Firenze, 17 giu. - (Adnkronos) - "Ospedali nuovi, problemi vecchi coi pronto soccorso intasati all’inverosimile e tempi d’attesa spesso in conflitto col diritto alla salute: accade in Toscana, con i nuovi ospedali tristemente protagonisti delle cronache sanitarie. Così, se oggi il Nuovo ospedale di Pistoia chiede rinforzi, al Nuovo ospedale di Lucca – il cui pronto soccorso aveva fin da subito rivelato le proprie debolezze – a un 87enne è capitato di restare in barella per 9 ore filate. Bazzecole, si fa per dire, rispetto alle 24 registrate al Nuovo ospedale di Prato; pizzillacchere, e si fa sempre per dire, di fronte alle 30 ore affrontate da un 93enne al Pronto soccorso ospedale Cisanello a Pisa".E' quanto afferma Stefano Mugnai (Fi), vicepresidente della Commissione Sanità del Consiglio regionale della Toscana, che ha raccolto segnalazioni e ritagli di giornale in vista della presentazione di un'interrogazione alla Giunta del governatore Rossi.
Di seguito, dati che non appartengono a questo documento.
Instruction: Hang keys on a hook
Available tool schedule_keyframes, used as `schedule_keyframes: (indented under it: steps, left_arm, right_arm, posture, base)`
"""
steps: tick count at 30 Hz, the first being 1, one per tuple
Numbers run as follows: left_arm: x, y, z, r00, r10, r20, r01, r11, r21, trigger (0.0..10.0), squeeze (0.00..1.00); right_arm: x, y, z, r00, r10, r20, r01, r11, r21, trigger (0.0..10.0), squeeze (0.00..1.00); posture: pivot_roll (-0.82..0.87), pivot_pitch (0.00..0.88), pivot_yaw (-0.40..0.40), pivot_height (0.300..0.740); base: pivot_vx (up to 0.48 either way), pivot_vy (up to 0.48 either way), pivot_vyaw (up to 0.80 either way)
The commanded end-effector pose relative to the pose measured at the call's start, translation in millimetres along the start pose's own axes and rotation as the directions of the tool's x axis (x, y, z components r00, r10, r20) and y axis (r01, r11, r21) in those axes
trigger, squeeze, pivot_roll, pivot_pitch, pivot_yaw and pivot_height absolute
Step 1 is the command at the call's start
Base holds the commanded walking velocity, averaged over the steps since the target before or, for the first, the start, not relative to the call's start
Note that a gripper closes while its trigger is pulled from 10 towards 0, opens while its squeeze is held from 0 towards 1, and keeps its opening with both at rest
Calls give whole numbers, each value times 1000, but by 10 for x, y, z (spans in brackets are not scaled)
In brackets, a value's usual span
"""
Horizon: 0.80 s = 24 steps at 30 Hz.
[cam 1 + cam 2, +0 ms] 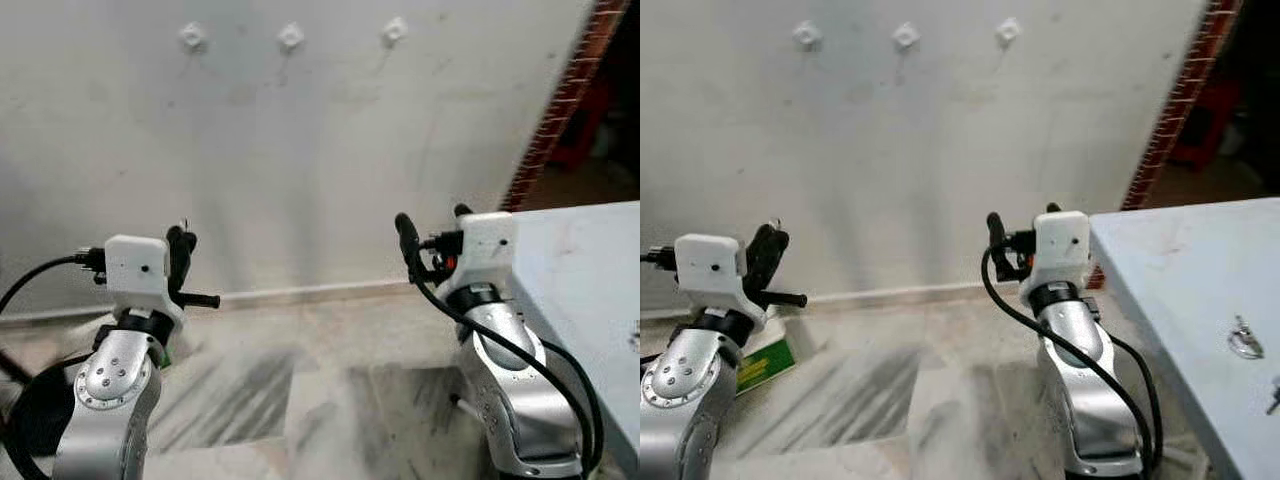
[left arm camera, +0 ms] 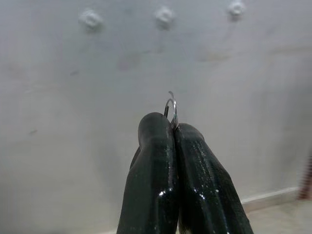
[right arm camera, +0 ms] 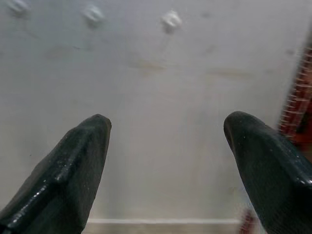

"La settimana scorsa - commenta Mugnai - lo stesso studio sulla sanità regionale commissionato dalla Regione Toscana al Laboratorio Mes del Sant’Anna di Pisa non aveva potuto fare a meno di registrare una flessione nel livello di soddisfazione degli utenti sui pronto soccorso, con picchi nelle Asl 6 di Livorno, 2 di Lucca, 9 di Grosseto e 12 della Versilia. E come dar loro torto, con casi del genere che addirittura si ripetono con maggior frequenza dopo l’apertura dei Nuovi ospedali? Il punto è che nelle nuove strutture medici e operatori si affannano, ma non basta: i letti, infatti, non sono in numero sufficiente rispetto al bisogno di accessi. E l’assessore Marroni che rimprovera i cittadini di intasare gli ospedali senza però fornire loro alternative territoriali credibili di assistenza e cura, è proprio una roba che non si può sentire". (segue)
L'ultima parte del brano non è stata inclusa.